9. Queue up music or podcasts
What you listen to while making coffee or commuting can shape your mindset. Choose music that energises or soothes you, or dive into a podcast that sparks curiosity or fresh ideas. Sometimes we need a break from daily worries whether it’s family, work, or finances, and hearing an inspiring speaker or engaging story can be the mental reset you need. The beauty of audio? You can enjoy it hands-free while drinking coffee with breakfast or riding the tube.

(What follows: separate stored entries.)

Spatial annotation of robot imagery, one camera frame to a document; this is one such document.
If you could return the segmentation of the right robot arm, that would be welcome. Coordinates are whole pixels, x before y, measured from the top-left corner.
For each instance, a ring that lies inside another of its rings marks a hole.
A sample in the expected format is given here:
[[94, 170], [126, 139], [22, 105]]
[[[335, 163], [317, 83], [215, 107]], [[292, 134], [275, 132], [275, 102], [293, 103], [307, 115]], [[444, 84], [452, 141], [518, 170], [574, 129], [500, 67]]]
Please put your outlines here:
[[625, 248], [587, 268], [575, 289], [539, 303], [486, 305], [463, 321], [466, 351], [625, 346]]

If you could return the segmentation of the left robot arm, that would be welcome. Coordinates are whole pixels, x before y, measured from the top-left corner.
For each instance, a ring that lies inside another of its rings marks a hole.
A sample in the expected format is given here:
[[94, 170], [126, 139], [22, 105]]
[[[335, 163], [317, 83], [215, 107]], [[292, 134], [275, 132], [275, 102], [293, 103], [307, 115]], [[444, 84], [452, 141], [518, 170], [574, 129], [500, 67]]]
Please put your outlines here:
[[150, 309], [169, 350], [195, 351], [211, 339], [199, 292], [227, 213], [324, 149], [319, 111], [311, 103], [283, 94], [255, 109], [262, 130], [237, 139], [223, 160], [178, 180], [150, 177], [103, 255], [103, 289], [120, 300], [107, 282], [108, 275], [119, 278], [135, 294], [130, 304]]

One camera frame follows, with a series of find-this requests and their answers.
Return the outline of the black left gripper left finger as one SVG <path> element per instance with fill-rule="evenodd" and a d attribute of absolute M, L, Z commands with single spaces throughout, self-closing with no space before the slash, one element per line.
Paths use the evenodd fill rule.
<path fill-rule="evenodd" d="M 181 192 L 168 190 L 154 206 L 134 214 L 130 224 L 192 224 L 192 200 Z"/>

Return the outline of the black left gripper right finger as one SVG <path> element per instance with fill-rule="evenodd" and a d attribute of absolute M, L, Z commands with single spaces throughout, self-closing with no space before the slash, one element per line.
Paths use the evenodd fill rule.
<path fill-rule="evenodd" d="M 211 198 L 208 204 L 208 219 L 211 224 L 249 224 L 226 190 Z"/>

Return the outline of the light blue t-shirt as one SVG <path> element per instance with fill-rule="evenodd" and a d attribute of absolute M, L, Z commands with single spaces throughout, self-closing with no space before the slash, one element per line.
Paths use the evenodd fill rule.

10. Connect with others (or pets!)
According to Arthur C. Brooks, happiness comes from people and memory. Pleasure alone won’t bring fulfilment – it creates fleeting moments, not lasting joy. So, take a moment to cuddle your pet, chat with your partner, or say hello to your local barista. Even a quick coffee outing can build small connections that brighten your day. Don’t have a pet? Admire someone else’s dog on your walk, you might even sneak in a pat like I try to do! Research has shown, playing with a pet can reduce stress, increase oxytocin (a bonding hormone), lower blood pressure and heart rate while increasing serotonin and dopamine (the hormones that make us feel good). The goal is to find small, intentional moments of human (or furry) connection to reduce stress and increase happiness.
I really believe in the power of building these new habits. Even if you can incorporate one or two of these that you don’t already, I think you’ll find that your days start calmer, happier and stronger. You’ll also discover that you’re more motivated and productive and less stressed than ever before. And remember to always take the time to appreciate and savour your cup of coffee.